_About this task_
Reproduce the lines of the material exactly, excluding every image.

== Data for analysis

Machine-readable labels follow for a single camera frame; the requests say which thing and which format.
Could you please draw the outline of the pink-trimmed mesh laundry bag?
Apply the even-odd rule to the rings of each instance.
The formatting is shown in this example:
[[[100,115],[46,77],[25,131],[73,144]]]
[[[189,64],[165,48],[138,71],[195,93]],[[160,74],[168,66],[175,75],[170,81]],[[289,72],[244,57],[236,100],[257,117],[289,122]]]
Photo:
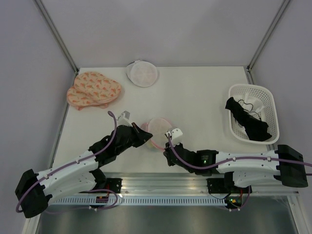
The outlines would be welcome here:
[[[153,135],[153,137],[147,141],[146,146],[151,150],[163,152],[168,142],[165,133],[171,128],[173,128],[172,123],[161,117],[156,117],[143,123],[141,129]]]

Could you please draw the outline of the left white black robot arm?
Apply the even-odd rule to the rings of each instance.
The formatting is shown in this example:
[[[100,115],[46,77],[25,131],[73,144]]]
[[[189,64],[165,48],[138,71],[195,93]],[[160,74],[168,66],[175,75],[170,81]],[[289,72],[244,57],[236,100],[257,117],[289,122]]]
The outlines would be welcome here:
[[[107,178],[101,167],[113,162],[125,150],[140,147],[153,134],[135,123],[120,125],[110,135],[94,143],[83,154],[60,166],[41,172],[24,172],[15,189],[18,199],[17,213],[26,218],[44,212],[52,203],[77,193],[106,193],[116,195],[107,188]]]

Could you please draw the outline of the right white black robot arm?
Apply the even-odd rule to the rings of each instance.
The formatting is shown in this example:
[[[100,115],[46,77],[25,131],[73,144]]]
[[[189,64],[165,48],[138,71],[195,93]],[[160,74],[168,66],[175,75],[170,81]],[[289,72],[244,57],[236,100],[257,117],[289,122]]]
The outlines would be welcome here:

====

_The completed task_
Machine-readable labels follow for a single camera frame; the requests say which thing and which format.
Could you please draw the outline of the pink-trimmed mesh laundry bag?
Apply the even-odd rule to the rings of each instance.
The formatting is shown in this example:
[[[100,115],[46,77],[25,131],[73,144]]]
[[[189,64],[165,48],[138,71],[195,93]],[[160,74],[168,66],[175,75],[170,81]],[[289,72],[244,57],[236,100],[257,117],[289,122]]]
Photo:
The outlines would be welcome here:
[[[153,135],[153,137],[147,141],[146,146],[151,150],[163,152],[168,142],[165,133],[171,128],[173,128],[172,123],[161,117],[156,117],[143,123],[141,129]]]

Could you please draw the outline of the left white black robot arm?
Apply the even-odd rule to the rings of each instance.
The formatting is shown in this example:
[[[100,115],[46,77],[25,131],[73,144]]]
[[[189,64],[165,48],[138,71],[195,93]],[[160,74],[168,66],[175,75],[170,81]],[[289,72],[244,57],[236,100],[257,117],[289,122]]]
The outlines would be welcome here:
[[[107,178],[101,167],[113,162],[125,150],[140,147],[153,134],[135,123],[120,125],[110,135],[94,143],[83,154],[60,166],[41,172],[24,172],[15,189],[18,199],[17,213],[26,218],[44,212],[52,203],[77,193],[106,193],[116,195],[107,188]]]

Could you please draw the outline of the right white black robot arm?
Apply the even-odd rule to the rings of each instance.
The formatting is shown in this example:
[[[100,115],[46,77],[25,131],[73,144]]]
[[[189,64],[165,48],[138,71],[195,93]],[[160,74],[168,66],[175,75],[170,81]],[[289,72],[244,57],[236,100],[257,117],[289,122]]]
The outlines would be welcome here:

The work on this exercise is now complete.